## Data excerpts
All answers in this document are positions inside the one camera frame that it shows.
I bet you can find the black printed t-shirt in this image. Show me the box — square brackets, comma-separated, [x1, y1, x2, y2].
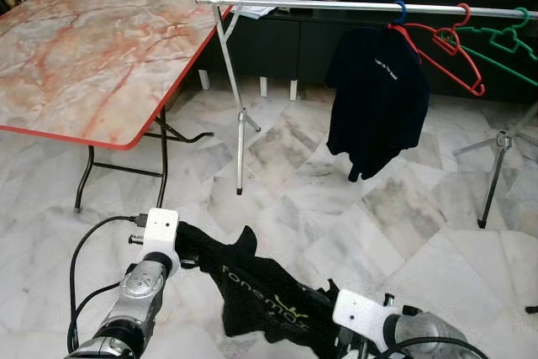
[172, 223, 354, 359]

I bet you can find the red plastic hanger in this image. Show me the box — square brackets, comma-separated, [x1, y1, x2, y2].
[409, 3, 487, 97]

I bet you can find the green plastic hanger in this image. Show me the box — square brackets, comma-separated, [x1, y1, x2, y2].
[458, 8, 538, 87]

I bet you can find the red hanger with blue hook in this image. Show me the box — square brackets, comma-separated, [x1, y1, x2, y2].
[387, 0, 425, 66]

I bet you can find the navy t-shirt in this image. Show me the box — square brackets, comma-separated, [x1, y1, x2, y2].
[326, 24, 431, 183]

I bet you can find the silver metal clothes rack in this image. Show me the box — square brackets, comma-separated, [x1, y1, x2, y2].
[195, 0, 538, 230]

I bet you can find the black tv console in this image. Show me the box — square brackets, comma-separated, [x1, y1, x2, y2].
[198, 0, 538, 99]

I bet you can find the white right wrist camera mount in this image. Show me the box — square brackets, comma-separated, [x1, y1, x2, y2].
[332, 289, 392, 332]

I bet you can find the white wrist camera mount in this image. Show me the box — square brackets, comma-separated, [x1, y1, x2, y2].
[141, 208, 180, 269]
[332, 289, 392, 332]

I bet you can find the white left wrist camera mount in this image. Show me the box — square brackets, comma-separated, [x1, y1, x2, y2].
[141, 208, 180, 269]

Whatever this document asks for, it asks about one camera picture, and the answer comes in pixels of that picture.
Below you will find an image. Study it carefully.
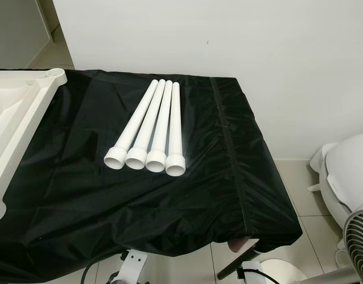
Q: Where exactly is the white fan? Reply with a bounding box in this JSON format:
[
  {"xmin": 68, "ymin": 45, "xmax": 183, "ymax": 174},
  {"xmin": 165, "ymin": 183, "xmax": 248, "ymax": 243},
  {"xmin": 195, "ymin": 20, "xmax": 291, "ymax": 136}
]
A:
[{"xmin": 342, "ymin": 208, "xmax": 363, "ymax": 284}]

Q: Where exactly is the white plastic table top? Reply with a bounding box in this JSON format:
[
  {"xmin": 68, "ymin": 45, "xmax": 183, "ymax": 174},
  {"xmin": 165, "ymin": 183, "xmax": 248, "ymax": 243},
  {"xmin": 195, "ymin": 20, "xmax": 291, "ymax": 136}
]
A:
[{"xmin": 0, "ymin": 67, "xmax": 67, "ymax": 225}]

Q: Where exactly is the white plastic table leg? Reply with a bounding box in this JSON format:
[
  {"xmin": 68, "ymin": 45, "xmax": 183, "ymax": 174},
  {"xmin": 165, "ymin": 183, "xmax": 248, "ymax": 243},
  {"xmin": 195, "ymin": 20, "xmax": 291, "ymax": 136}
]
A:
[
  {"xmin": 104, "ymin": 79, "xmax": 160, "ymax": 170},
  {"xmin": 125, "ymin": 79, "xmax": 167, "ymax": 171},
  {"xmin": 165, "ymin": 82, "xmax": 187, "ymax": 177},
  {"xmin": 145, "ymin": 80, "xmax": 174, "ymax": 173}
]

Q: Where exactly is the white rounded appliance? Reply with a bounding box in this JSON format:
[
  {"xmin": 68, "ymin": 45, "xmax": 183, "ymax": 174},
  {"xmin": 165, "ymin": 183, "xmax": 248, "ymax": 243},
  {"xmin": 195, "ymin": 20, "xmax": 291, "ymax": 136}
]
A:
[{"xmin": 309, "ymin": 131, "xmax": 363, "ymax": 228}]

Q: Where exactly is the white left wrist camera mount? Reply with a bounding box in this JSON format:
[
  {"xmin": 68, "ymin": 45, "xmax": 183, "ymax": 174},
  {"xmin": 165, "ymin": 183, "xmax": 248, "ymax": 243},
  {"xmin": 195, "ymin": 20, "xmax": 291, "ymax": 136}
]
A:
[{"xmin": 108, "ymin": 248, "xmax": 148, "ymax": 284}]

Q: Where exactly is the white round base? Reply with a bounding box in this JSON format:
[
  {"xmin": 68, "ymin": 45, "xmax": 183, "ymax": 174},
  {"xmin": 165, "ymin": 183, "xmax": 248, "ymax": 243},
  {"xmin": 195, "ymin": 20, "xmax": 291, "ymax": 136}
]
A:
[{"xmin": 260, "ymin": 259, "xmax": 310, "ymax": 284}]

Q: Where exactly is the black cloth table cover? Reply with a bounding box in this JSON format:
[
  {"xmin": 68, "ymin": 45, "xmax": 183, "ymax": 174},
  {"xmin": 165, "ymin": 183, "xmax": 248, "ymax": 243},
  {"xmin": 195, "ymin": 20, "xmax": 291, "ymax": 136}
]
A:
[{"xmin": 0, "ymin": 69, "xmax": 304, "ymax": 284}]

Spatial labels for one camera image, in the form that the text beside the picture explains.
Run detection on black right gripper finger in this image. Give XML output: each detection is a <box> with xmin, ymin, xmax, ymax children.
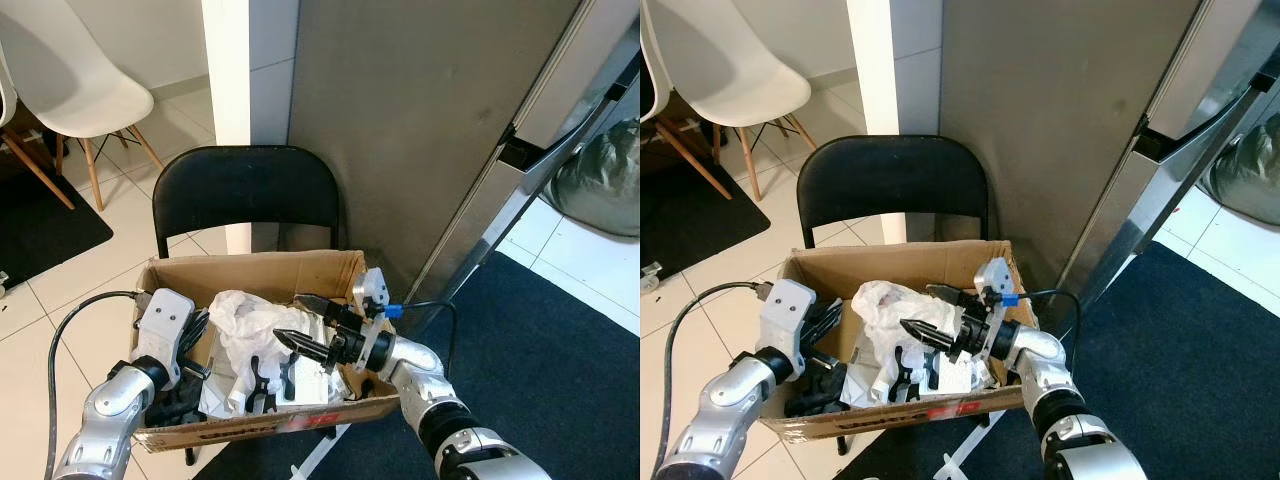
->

==

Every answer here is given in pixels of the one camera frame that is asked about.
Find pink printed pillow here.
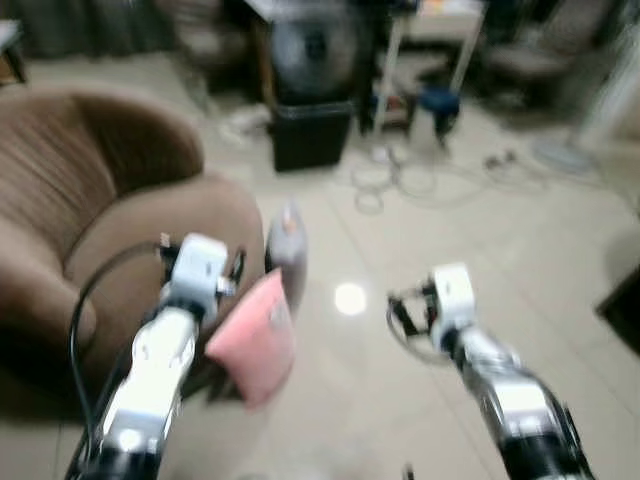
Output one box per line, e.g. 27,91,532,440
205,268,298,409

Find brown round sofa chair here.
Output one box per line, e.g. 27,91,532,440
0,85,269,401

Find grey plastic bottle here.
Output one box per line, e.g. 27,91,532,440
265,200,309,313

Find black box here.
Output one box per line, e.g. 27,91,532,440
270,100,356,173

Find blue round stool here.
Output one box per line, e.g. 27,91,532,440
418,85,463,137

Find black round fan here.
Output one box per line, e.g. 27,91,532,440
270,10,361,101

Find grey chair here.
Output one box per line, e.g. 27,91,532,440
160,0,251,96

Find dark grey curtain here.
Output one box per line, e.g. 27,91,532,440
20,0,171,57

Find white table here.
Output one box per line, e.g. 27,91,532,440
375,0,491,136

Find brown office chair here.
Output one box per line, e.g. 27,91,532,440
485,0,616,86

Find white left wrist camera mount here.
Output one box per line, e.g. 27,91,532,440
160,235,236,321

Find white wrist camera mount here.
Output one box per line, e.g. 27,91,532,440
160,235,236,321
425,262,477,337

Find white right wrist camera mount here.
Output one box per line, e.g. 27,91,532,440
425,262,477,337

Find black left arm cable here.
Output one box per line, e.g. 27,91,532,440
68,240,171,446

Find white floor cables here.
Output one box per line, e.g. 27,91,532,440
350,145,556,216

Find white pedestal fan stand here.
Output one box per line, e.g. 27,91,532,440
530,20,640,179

...

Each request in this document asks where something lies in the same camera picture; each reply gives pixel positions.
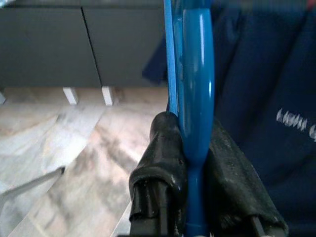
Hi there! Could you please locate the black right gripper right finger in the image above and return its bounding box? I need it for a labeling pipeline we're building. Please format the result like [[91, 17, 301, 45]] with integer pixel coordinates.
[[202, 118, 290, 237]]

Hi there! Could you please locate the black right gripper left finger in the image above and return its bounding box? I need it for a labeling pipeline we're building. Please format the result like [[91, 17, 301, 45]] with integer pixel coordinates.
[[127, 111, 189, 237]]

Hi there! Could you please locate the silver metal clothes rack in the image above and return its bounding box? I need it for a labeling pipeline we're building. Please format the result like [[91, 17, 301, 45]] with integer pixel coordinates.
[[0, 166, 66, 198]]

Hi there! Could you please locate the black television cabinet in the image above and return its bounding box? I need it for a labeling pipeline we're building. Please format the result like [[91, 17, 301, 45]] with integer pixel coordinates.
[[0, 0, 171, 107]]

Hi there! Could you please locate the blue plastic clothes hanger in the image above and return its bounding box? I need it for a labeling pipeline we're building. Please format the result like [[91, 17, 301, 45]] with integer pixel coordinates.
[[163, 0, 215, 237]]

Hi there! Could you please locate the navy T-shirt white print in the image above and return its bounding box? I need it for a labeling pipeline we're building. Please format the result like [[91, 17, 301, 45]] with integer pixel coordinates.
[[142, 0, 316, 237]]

## What is required
Nothing but a number is expected here: the number of lines in the entries that include the word "frame".

## Answer to the problem
2